Well that got code heavy real fast. Let's walk through what this factory does step by step, starting from when S3.upload gets called.

The first thing that we do is set up a fake $resource return object, so this function can be used in a promise based environment the same way $resource would be. We set $resolved to false because the server hasn't responded to us yet. Then we use $q to create a new Promise for us.

After the promise is created, we return the response object to the controller that called S3.upload, and then kick off the actual upload process.

The second thing we have to do is create a signed S3 URL. To do this we call the private S3._getSignedUrl function, which kicks off a call to our Hapi.js server to sign the url. That request goes to the server and hits a handler that looks something like this one:

Joi = require 'joi'
uuid = require 'node-uuid'
AWS = require 'aws-sdk'
Boom = require 'boom'
mime = require 'mime'

S3 = new AWS.S3()

server.route
    method: "POST"
    path: "/api/sign_s3"
    config:
        validate:
            payload:
                file_name: Joi.string().trim().lowercase().replace(/\s/g, '_').description("Name of the File")
                file_type: Joi.string().regex(/^[^\s]+$/).description("MIME type").allow('')
        handler: (req, reply) ->
            file_type = req.payload.file_type
            if file_type.length is 0
                file_type = mime.lookup req.payload.file_name
            s3_params =
                Bucket: "my-bucket-name",
                Key: "uploads/#{uuid.v4()}/#{req.payload.file_name}",
                Expires: 60,
                ContentType: file_type,
                ACL: 'public-read'
            S3.getSignedUrl 'putObject', s3_params, (err, data) ->
                if err?
                    return reply Boom.wrap err
                else
                    return reply {
                        file_type: file_type
                        signed_request: data
                        url: "https://s3.amazonaws.com/my-bucket-name/#{s3_params.Key}"
                    }

Another big block of code. It's pretty straight forward though. It expects a POST to /api/sign_s3, with a payload that contains the file_name and file_type. Occasionally the browser doesn't provide the MIME type of the file for us, so we also have a MIME helper module that tries to detect the MIME type of the file based on the file name.
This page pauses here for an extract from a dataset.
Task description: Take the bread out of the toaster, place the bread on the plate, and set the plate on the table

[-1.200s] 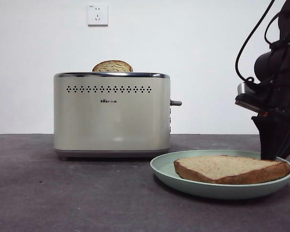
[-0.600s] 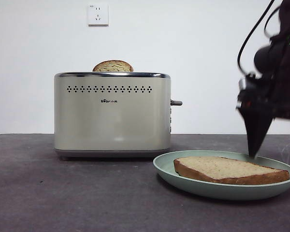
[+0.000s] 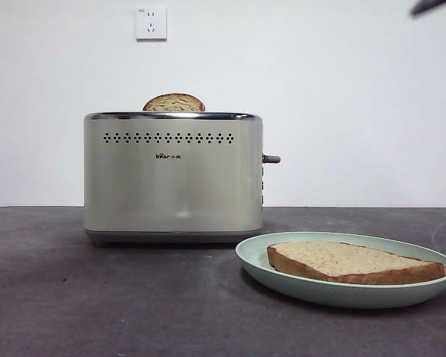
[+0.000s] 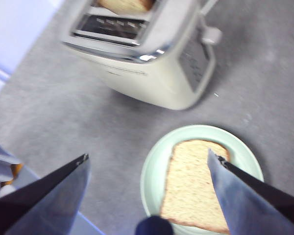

Next part is the magical part. Using our S3 client on the server that has our AWS Access Key and AWS Secret Access Key, we create a URL with a signature on the end of it that allows the users browser (me) to send my file directly to your write protected S3 bucket. We then send a response back to the front end with the MIME type that we used to create the signature, the signed request URL, and the URL the file will be located at after the upload is complete.

Back to the browser. Here's the short bit of code that gets executed after the signed request is returned from the server, copied from above:

$http.put(signature.signed_request, file, {
    withCredentials: false
    headers:
        'Content-Type': signature.file_type
}).then success, failure

Using the response from the server, we can do a PUT directly to S3 with our file. Note that we are setting withCredentials: false and the Content-Type header. Without these, S3 won't be able to validate your signature and will send you back some cryptic response saying the signature doesn't match the file.

Once the upload the S3 is completed, the success callback will be executed from above, all the way up to the controller that controls the view that I'm looking at as the user. You can then tell me the upload is finished, add the file to wherever it belongs, and create your database record for the file. It really is that easy, and the file never gets streamed to or from your server!